REQUIRED ACTION: Each line below is to be written out once more, precisely as given.

********

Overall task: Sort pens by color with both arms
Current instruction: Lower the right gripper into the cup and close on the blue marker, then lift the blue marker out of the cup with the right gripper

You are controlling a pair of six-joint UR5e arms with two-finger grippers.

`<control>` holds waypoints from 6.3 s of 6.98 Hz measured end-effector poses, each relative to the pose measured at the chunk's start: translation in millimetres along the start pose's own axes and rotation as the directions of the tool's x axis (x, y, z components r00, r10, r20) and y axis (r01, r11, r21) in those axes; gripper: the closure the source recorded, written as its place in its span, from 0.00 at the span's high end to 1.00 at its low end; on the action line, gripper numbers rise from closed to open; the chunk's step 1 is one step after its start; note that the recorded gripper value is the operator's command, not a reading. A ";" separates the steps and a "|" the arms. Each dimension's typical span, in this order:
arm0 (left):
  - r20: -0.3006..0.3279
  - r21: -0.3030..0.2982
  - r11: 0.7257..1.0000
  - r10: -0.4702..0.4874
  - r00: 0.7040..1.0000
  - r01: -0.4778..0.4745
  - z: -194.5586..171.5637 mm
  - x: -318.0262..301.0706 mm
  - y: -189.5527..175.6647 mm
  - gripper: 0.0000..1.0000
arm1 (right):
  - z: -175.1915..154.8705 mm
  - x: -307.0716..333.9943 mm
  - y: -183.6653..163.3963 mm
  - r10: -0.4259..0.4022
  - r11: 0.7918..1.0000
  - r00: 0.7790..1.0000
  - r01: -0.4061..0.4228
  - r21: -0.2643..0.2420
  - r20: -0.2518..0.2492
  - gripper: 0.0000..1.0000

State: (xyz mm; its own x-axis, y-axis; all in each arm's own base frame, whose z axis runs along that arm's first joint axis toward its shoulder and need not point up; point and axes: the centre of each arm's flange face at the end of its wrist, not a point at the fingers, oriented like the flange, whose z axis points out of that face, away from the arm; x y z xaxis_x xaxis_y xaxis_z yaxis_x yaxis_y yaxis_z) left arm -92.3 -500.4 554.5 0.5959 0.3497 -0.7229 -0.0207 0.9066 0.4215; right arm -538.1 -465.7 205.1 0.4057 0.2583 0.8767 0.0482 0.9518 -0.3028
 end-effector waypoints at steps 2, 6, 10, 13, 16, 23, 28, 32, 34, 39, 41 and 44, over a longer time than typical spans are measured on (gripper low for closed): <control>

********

RESPONSE TO THE EXERCISE:
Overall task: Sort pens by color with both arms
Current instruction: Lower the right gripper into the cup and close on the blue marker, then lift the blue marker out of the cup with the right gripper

You are controlling a pair of six-joint UR5e arms with two-finger grippers.

`<control>` holds waypoints from 6.3 s of 6.98 Hz measured end-effector poses, each relative to the pose measured at the chunk's start: translation in millimetres along the start pose's own axes and rotation as the directions of the tool's x axis (x, y, z components r00, r10, r20) and y axis (r01, r11, r21) in those axes; gripper: the closure the source recorded, written as its place in its span, from 0.00 at the span's high end to 1.00 at its low end; on the action line, gripper numbers rise from closed to open; the chunk's step 1 is one step after its start; note that the recorded gripper value is the operator's command, not a reading. A ";" separates the steps and a "|" the arms. Each dimension's typical span, in this order:
arm0 (left):
  - r20: -0.3006..0.3279
  - r21: -0.3030..0.2982
  - r11: 0.7257..1.0000
  - r10: -0.4702..0.4874
  - r00: 0.7040..1.0000
  - r01: -0.4778..0.4745
  - z: -194.5586..171.5637 mm
  - x: -318.0262..301.0706 mm
  - y: -189.5527..175.6647 mm
  - gripper: 0.0000..1.0000
arm1 (right):
  - z: -175.1915..154.8705 mm
  - x: -307.0716..333.9943 mm
  - y: -183.6653..163.3963 mm
  - r10: -0.4259..0.4022
  - r11: 0.7918..1.0000
  - r00: 0.7790..1.0000
  - r01: -0.4061..0.4228
  - r21: -0.2643..0.2420
  - r20: -0.2518..0.2492
  - gripper: 0.0000..1.0000

State: (xyz mm; its own x-axis, y-axis; all in each arm's own base frame, whose z axis runs along that arm's first joint axis toward its shoulder and need not point up; point and axes: the centre of each arm's flange face at the end of its wrist, not a point at the fingers, oriented like the flange, whose z axis points out of that face, away from the arm; x y z xaxis_x xaxis_y xaxis_z yaxis_x yaxis_y yaxis_z) left arm -92.3 -500.4 554.5 0.5959 0.3497 -0.7229 -0.0207 0.9066 0.4215; right arm -538.1 -465.7 205.1 0.4057 0.2583 0.8767 0.0482 0.9518 -0.3028
 end-effector waypoints at steps 2, 6, 10, 13, 16, 23, 28, 32, 34, 39, 41 and 44, over a longer time than typical spans are measured on (gripper low for closed): <control>

This finishes the answer to the exercise.